Women Are Underrepresented, Oversexualized In Top Films: Study

Women Are Underrepresented, Oversexualized In Top Films

Like a broken record that continues to stick and sputter, a new study shows that women are still underrepresented when it comes to the top movies in the country.

A study released by USC's Annenberg School for Communication & Journalism took a survey of the 4,342 speaking characters in the top 100 grossing films of 2009 and compared it to results from the top 100 films of 2007 and 2008. For women, nothing much has changed -- in these top films, 32.8 percent of actors are female and 67.2 are male -- 2.05 males to every one female. This means that less than 17 percent of films are gender balanced, even though females make up half of the ticket-buying population.

Perhaps more disturbing is the finding that women are much more frequently sexualized when they appear on screen. They're more likely to be seen in sexy clothing (25.8 percent to men at 4.7 percent) and more likely to be partially naked (23.6 percent to 7.4 percent).

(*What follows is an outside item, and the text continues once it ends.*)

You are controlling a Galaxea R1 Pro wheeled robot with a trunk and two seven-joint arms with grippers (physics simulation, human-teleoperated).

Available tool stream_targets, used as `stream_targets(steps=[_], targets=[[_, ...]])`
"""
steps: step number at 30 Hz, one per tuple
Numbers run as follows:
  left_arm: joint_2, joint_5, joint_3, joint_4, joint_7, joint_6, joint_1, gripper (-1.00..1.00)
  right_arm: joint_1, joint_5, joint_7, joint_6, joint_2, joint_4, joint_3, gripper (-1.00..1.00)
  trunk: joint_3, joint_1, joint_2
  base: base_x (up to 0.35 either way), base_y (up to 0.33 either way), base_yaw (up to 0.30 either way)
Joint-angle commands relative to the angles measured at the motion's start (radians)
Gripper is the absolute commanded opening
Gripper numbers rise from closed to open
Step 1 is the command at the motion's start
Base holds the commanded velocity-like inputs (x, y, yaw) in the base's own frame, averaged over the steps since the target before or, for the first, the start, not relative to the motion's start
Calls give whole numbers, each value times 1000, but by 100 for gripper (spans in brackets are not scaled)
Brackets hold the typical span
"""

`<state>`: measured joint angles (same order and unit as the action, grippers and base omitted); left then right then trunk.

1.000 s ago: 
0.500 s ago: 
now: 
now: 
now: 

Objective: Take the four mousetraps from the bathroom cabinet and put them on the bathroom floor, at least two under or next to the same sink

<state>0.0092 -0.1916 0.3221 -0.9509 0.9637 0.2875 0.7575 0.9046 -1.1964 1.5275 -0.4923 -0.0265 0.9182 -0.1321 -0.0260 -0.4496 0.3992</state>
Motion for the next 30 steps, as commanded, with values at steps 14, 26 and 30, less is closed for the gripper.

Women are also more likely to feel the effect of their age on their career. Though teen girls (12-20 year olds) are more likely than adult women, 21-39, to be shown as sexy, or partially naked -- 21.5 percent to 13.8. But older women, aged 40-64, are not only less likely to be shown as attractive (3.8 percent), but less likely to be shown at all. Only 24 percent of all characters aged 40 to 64 are female.

Though New York Magazine recently suggested that we're living in the "golden age" of male objectification, for women, the golden age never ended. The ratings controversy over films like "Blue Valentine" and "Shame" have also indicated the possibility that people are more likely to find issue with full frontal male nudity, and depictions of female sexual pleasure -- though full frontal female nudity rarely guarantees an NC-17 rating.

Part of the problem may be the serious gender gap that exists in the movie business as a whole. "Gender equality does not exist behind the camera," the study wrote, looking at 1,240 positions to reach the conclusion. Only 3.6 percent of directors are female, only 13.5 percent of writers are female and only 21.6 percent of producers are female. No change has occurred in these figures over the past three years. The study also found that films with one more female screenwriters shows a 10.2 percent increase in female presence in films -- a suggestion that if things were to change behind the camera, they could also change in front.

"It’s hard to know why women have fared so badly in Hollywood in the last few decades, though any business that refers to its creations as product cannot, by definition, have much imagination," New York Times critic Manohla Dargis wrote, last year.